EXERCISE DESCRIPTION —
Please tell how many of the lines below contain "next", using only a number.

-------- MATERIAL SUPPLIED --------

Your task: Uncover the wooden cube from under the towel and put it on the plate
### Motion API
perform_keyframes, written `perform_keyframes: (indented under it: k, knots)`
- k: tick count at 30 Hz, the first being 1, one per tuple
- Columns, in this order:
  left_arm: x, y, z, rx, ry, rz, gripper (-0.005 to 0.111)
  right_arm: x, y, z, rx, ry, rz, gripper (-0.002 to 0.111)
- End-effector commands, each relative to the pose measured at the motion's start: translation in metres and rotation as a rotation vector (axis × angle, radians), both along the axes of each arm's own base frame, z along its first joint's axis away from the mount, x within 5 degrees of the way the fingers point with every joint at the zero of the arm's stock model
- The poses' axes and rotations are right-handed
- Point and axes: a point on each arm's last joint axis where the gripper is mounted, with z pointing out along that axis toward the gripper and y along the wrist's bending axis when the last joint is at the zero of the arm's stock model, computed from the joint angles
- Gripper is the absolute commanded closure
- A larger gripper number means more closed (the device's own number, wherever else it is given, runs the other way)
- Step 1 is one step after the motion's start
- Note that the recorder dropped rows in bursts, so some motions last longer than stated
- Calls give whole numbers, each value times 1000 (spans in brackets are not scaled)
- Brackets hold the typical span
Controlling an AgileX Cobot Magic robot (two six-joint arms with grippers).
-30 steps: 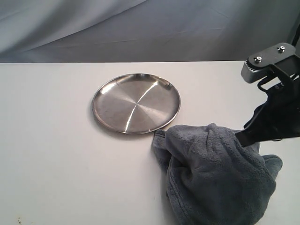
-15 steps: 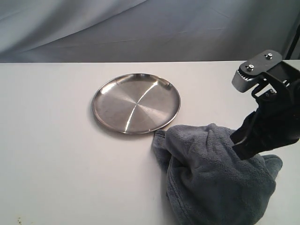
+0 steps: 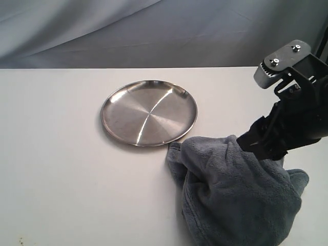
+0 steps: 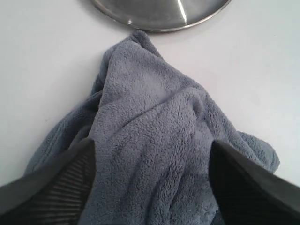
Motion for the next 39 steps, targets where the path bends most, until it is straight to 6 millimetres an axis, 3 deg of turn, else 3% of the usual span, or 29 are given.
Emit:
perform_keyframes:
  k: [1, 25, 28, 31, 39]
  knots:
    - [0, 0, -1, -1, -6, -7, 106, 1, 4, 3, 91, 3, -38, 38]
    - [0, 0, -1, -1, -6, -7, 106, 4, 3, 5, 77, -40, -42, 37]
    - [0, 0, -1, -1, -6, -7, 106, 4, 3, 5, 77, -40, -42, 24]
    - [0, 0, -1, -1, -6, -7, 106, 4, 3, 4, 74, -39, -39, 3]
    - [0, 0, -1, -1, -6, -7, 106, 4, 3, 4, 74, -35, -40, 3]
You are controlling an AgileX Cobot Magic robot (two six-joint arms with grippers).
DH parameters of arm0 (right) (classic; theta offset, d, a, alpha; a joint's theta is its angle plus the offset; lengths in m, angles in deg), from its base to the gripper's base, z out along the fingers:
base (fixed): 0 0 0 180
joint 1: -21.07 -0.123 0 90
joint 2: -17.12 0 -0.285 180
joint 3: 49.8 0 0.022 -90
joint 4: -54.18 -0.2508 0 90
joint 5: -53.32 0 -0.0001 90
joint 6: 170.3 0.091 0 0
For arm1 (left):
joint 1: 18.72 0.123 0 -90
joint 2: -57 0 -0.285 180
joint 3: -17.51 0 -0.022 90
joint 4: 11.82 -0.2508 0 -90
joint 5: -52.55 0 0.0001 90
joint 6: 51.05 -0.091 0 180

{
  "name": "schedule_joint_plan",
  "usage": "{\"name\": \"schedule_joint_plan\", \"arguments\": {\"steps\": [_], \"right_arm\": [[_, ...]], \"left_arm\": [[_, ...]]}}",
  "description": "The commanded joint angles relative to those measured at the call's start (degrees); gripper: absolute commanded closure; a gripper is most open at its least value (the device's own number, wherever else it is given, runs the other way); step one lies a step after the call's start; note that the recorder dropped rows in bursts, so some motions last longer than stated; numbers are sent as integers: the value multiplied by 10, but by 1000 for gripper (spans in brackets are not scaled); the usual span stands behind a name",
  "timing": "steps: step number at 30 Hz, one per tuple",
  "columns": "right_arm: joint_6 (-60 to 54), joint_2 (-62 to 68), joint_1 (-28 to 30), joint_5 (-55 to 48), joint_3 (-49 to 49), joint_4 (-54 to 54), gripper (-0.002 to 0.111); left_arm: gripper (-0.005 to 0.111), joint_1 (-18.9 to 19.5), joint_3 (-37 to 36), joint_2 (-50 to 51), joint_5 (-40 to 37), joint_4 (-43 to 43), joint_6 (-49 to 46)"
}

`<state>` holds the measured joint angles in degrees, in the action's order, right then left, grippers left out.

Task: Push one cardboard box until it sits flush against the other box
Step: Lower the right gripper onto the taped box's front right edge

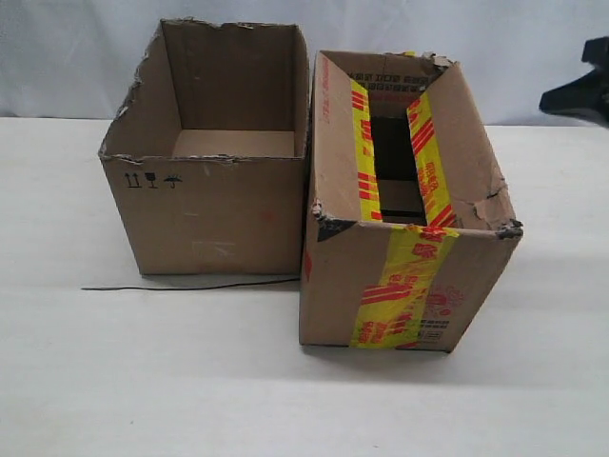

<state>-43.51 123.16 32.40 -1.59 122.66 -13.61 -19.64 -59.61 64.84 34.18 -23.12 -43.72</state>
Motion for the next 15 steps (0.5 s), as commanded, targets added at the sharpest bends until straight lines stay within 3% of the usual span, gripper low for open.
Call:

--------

SOLUTION TO THE EXERCISE —
2